Samuel Cho, a researcher at Wake Forest University, uses graphics processing units (GPUs), the technology that makes video game images so realistic, to simulate the inner workings of human cells. His research points to new paths for tumor-killing drugs to treat cancer and other diseases.
The cure for cancer comes down to this: video games.

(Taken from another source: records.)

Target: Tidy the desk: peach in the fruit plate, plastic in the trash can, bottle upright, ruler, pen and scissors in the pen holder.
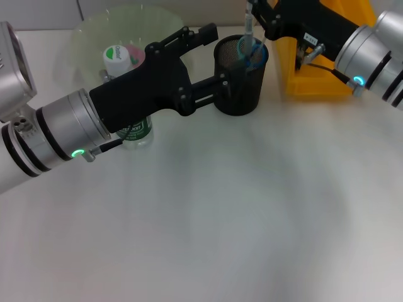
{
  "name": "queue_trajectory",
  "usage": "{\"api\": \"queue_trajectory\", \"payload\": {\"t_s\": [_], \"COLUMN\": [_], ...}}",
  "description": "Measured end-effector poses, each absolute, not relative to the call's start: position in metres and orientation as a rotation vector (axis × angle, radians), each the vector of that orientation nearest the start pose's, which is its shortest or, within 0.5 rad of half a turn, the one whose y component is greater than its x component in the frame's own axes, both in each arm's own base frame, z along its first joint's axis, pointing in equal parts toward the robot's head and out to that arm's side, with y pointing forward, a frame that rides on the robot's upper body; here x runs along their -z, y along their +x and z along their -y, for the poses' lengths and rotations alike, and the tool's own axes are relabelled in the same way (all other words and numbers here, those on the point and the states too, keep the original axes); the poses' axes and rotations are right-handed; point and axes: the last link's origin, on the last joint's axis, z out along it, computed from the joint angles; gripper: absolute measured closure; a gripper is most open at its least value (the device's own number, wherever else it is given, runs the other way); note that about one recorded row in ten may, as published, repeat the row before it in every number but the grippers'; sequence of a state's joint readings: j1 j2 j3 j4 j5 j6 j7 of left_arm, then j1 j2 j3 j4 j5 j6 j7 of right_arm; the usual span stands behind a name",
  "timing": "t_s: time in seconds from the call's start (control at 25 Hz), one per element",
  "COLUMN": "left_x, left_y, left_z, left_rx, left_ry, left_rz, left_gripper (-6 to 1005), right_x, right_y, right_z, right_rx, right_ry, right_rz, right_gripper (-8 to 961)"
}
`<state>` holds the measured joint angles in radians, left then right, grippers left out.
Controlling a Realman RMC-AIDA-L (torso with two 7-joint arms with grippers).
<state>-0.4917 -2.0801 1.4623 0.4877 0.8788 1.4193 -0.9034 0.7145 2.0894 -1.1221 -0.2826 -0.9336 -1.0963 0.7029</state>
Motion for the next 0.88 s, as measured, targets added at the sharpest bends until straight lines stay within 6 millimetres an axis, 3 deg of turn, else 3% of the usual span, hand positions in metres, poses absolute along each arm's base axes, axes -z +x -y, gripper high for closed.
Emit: {"api": "queue_trajectory", "payload": {"t_s": [0.44, 0.64, 0.88], "left_x": [0.041, 0.0411, 0.0406], "left_y": [-0.1888, -0.189, -0.1922], "left_z": [-0.3286, -0.3286, -0.3257], "left_rx": [1.269, 1.268, 1.269], "left_ry": [-2.447, -2.447, -2.448], "left_rz": [0.221, 0.223, 0.229], "left_gripper": [216, 216, 216], "right_x": [0.0415, 0.0405, 0.0361], "right_y": [0.1967, 0.1972, 0.2032], "right_z": [-0.4108, -0.41, -0.4022], "right_rx": [-0.896, -0.902, -0.947], "right_ry": [-2.226, -2.224, -2.212], "right_rz": [-0.313, -0.313, -0.33], "right_gripper": [742, 524, 470]}}
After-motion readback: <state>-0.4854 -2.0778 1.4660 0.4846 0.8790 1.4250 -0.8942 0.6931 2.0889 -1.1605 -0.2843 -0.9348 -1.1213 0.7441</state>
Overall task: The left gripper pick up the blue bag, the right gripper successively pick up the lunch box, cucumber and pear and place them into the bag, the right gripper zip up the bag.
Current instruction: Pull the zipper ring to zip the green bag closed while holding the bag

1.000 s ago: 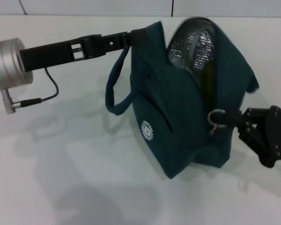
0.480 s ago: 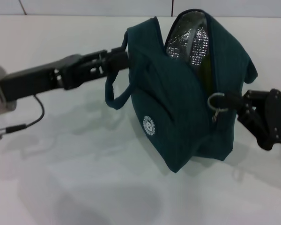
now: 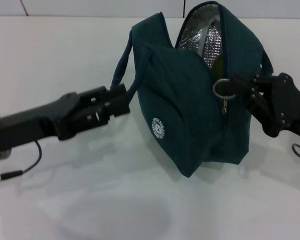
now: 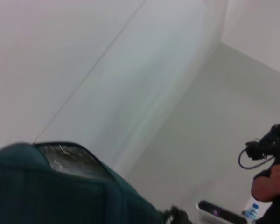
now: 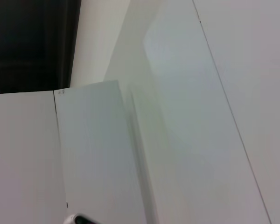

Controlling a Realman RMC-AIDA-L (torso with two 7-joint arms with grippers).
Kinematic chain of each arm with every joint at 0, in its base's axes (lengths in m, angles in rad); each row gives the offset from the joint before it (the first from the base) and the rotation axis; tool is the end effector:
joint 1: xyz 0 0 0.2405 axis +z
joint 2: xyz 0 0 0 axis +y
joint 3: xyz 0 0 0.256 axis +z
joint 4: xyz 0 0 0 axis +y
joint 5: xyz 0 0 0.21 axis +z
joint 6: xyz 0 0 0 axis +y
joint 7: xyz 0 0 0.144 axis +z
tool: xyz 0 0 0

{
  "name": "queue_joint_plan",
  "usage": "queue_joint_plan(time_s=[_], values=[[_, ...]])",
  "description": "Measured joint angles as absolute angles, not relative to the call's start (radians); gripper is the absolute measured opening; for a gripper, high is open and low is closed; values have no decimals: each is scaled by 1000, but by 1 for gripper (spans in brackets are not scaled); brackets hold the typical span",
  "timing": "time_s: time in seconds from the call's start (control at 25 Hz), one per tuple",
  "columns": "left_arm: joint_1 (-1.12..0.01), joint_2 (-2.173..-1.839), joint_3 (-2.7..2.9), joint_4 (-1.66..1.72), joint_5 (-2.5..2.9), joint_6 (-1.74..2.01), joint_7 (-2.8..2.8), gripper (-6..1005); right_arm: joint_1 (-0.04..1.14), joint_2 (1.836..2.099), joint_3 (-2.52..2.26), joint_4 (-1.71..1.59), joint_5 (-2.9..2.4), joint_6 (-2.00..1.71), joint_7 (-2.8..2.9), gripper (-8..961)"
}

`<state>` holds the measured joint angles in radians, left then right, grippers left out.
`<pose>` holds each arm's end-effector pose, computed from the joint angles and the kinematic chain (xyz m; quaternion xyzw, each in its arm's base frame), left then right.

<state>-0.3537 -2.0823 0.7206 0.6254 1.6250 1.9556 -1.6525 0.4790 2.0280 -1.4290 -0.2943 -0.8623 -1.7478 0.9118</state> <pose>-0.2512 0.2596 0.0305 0.8289 0.3119 0.4643 0.0110 0.2176 0.2884 -0.0163 -0.8414 0.1006 0.5171 0.1203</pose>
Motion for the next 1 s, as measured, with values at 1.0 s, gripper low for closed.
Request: queue_joint_plan(time_s=[1.0], values=[[-390, -2090, 722, 375, 1711, 1845, -1371, 641, 582, 2028, -1519, -301, -810, -1706, 905, 17]])
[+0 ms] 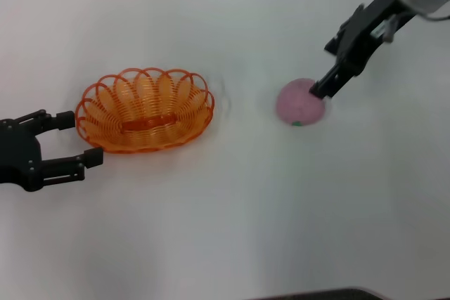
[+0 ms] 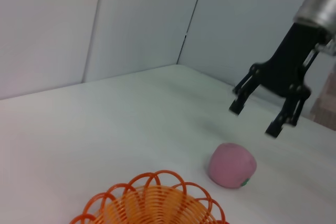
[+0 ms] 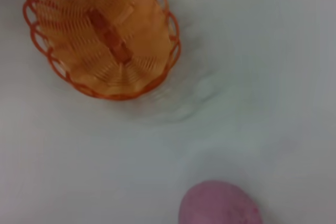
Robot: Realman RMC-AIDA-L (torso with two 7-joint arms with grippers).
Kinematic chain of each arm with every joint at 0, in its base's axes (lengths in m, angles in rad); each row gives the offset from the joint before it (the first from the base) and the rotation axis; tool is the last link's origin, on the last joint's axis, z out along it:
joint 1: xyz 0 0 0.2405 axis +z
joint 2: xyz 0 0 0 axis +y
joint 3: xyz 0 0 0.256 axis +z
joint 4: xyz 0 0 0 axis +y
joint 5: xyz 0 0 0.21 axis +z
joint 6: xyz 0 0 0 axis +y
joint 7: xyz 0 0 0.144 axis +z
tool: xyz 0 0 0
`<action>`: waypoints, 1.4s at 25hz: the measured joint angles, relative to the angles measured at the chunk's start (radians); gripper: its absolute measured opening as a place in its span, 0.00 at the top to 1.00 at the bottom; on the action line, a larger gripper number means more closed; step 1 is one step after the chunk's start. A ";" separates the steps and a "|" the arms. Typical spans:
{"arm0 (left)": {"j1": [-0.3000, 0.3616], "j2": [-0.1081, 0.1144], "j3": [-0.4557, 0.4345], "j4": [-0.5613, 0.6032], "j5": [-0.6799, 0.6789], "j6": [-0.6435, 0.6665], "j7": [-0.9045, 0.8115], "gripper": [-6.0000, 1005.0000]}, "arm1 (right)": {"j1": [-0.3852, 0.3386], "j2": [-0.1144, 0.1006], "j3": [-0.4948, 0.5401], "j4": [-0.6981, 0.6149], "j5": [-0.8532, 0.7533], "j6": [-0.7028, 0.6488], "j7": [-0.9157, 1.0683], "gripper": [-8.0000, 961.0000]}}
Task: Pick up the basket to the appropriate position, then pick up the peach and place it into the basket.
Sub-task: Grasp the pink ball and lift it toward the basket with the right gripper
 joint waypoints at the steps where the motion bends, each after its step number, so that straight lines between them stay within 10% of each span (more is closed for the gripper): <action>1: 0.000 0.000 0.000 0.000 0.000 0.001 0.000 0.10 | 0.004 0.000 -0.011 0.029 0.000 0.025 -0.003 0.05; 32: -0.008 0.001 0.003 -0.017 0.001 0.004 -0.004 0.10 | 0.032 0.010 -0.141 0.220 0.040 0.206 -0.061 0.10; 35: -0.008 0.002 0.001 -0.017 0.001 0.004 -0.005 0.10 | 0.033 0.009 -0.145 0.220 0.040 0.205 -0.061 0.23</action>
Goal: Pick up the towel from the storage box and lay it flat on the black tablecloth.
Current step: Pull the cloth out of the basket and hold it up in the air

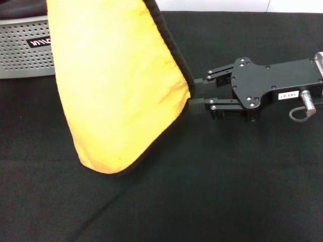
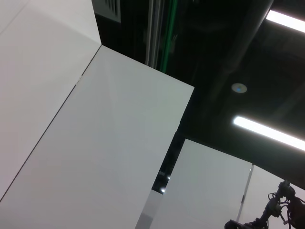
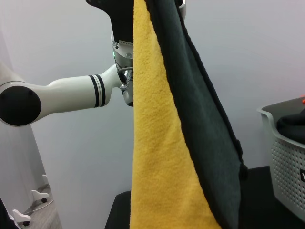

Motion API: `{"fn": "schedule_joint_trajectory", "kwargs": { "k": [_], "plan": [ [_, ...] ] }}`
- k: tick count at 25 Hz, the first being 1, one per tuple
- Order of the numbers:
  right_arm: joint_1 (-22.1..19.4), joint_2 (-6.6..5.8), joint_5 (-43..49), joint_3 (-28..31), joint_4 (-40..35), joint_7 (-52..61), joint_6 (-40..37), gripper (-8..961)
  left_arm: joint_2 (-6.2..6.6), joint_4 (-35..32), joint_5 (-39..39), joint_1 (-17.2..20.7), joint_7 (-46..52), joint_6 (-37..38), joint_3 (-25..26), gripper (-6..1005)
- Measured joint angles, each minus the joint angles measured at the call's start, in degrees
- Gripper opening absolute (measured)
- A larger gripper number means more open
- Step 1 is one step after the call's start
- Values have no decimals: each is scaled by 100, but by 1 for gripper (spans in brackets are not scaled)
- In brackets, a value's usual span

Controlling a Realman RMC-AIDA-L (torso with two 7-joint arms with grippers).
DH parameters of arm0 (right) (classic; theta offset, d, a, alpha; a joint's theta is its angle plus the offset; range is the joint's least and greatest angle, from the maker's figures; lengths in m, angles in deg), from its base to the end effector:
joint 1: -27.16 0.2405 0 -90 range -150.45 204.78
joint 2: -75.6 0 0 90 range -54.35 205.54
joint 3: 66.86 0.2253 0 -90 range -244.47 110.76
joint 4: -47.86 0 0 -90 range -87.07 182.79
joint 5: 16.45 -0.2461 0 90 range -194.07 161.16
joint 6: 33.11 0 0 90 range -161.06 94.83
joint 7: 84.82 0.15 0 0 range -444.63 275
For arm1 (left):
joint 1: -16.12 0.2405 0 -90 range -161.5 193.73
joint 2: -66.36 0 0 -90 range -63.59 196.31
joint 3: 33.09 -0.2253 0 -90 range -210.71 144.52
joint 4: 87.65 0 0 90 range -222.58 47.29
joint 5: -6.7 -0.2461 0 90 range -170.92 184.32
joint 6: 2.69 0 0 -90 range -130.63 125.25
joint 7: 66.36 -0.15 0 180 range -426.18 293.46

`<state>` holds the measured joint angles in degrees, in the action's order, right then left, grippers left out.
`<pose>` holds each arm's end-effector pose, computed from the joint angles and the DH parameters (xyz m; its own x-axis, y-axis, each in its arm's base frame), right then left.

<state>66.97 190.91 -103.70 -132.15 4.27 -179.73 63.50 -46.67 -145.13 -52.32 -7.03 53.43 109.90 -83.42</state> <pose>0.1229 0.3639 0.0067 0.8354 -0.1079 -0.5390 -0.0634 -0.9929 0.1006 -0.1485 0.3110 0.1680 0.3042 0.3763 0.8752 0.2208 -0.9215 0.3195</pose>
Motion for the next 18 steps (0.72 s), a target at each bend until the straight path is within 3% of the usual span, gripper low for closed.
{"fn": "schedule_joint_trajectory", "kwargs": {
  "k": [18],
  "plan": [
    [3,18,3,5,-27,-93,-98,256,8,123,5,29,-1,0,-2,12]
  ]
}}
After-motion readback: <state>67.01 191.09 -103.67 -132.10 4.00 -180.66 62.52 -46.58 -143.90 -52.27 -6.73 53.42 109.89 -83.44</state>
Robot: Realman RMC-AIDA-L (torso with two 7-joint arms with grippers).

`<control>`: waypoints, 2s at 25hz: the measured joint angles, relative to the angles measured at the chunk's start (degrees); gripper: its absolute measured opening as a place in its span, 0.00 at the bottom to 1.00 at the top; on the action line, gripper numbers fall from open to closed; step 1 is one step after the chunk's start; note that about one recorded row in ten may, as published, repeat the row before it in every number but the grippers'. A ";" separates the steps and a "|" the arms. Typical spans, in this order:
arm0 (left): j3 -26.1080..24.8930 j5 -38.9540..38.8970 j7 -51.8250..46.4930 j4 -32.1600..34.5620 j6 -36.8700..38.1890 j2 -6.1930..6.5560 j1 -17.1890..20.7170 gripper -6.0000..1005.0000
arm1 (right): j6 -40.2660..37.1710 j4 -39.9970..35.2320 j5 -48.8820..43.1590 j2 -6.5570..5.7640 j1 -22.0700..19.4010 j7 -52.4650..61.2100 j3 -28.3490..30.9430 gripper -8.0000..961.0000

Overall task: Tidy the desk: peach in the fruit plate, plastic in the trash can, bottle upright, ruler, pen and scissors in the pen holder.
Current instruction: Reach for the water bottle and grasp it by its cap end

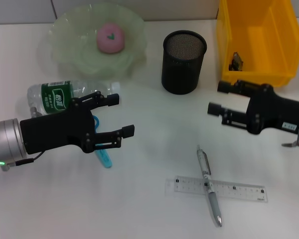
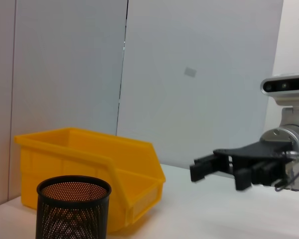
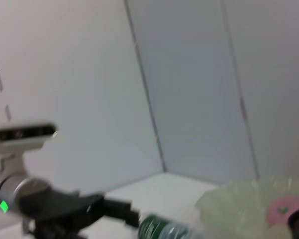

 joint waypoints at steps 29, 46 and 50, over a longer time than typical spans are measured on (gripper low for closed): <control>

In a research lab at Wake Forest University, biophysicist and computer scientist
Samuel Cho uses graphics processing units (GPUs), the technology that makes videogame images so realistic, to simulate the inner workings of human cells.
“If it wasn’t for gamers who kept buying these GPUs, the prices wouldn’t have dropped, and we couldn’t have used them for science,” Cho says.
Now he can see exactly how the cells live, divide and die.
And that, Cho says, opens up possibilities for new targets for tumor-killing drugs.
Cho’s most recent computer simulation, of a critical RNA molecule that is a component of the human telomerase enzyme, for the first time shows hidden states in the folding and unfolding of this molecule, giving scientists a far more accurate view of how it functions. The results of his research appear in the Journal of the American Chemical Society. Cho worked with colleagues from the University of Maryland and Zhejiang University in China for this study.
The human telomerase enzyme is found only in cancerous cells. It adds tiny molecules called telomeres to the ends of DNA strands when cells divide – essentially preventing cells from dying.